**TASK DIRECTIONS:** Set down every line of the data exactly, skipping the pictures.

**SUPPLIED MATERIAL:**
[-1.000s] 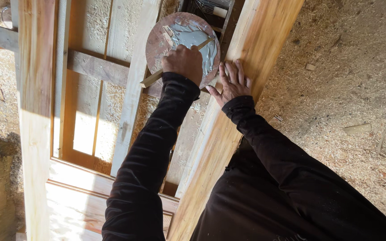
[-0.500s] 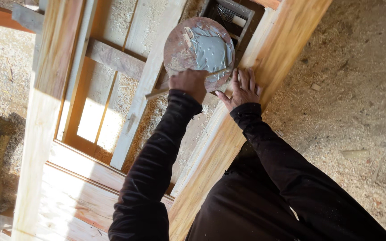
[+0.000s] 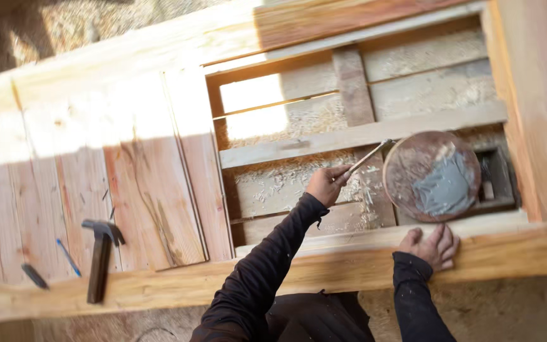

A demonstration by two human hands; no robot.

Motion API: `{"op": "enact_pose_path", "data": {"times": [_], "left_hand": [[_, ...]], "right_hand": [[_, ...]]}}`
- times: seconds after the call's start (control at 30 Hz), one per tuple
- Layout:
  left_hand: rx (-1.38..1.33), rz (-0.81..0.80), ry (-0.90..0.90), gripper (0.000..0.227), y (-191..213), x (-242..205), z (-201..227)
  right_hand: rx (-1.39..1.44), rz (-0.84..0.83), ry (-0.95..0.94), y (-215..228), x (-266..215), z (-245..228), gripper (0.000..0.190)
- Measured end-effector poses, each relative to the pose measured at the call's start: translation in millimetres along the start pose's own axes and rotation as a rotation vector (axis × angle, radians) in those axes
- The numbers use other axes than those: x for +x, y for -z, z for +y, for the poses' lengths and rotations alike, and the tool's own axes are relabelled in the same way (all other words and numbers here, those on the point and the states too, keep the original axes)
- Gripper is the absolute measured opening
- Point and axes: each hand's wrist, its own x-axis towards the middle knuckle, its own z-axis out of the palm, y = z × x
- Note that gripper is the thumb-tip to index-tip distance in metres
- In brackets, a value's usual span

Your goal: The person applies gray filler to the joints of a wooden door frame using a putty knife, then secures a wooden panel with a hammer and nails. The task involves repeated application of filler and hammering to assemble the door.

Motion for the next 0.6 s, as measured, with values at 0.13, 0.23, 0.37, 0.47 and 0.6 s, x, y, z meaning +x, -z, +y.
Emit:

**YOUR SOLUTION:**
[-1.000s] 
[-0.500s] 
[+0.000s] 

A demonstration by two human hands; no robot.

Motion API: `{"op": "enact_pose_path", "data": {"times": [_], "left_hand": [[_, ...]], "right_hand": [[_, ...]]}}`
- times: seconds after the call's start (control at 30 Hz), one per tuple
- Layout:
  left_hand: rx (-1.38..1.33), rz (-0.81..0.80), ry (-0.90..0.90), gripper (0.000..0.227), y (-191..213), x (-242..205), z (-201..227)
  right_hand: rx (-1.39..1.44), rz (-0.84..0.83), ry (-0.95..0.94), y (-215..228), x (-266..215), z (-245..228), gripper (0.000..0.190)
- Measured end-effector poses, each relative to the pose measured at the call's start: translation in millimetres along the start pose's own axes and rotation as a rotation vector (axis × angle, radians) in those axes
- The numbers use other axes than those: x for +x, y for -z, z for +y, for the poses' lengths and rotations alike, and the tool's own axes are relabelled in the same way (all other words and numbers here, those on the point and the states too, keep the original axes)
- Gripper is the absolute measured opening
- Point and axes: each hand's wrist, its own x-axis towards the middle knuckle, its own z-axis out of the palm, y = z × x
- Note that gripper is the thumb-tip to index-tip distance in metres
- In brackets, a value's usual span

Your goal: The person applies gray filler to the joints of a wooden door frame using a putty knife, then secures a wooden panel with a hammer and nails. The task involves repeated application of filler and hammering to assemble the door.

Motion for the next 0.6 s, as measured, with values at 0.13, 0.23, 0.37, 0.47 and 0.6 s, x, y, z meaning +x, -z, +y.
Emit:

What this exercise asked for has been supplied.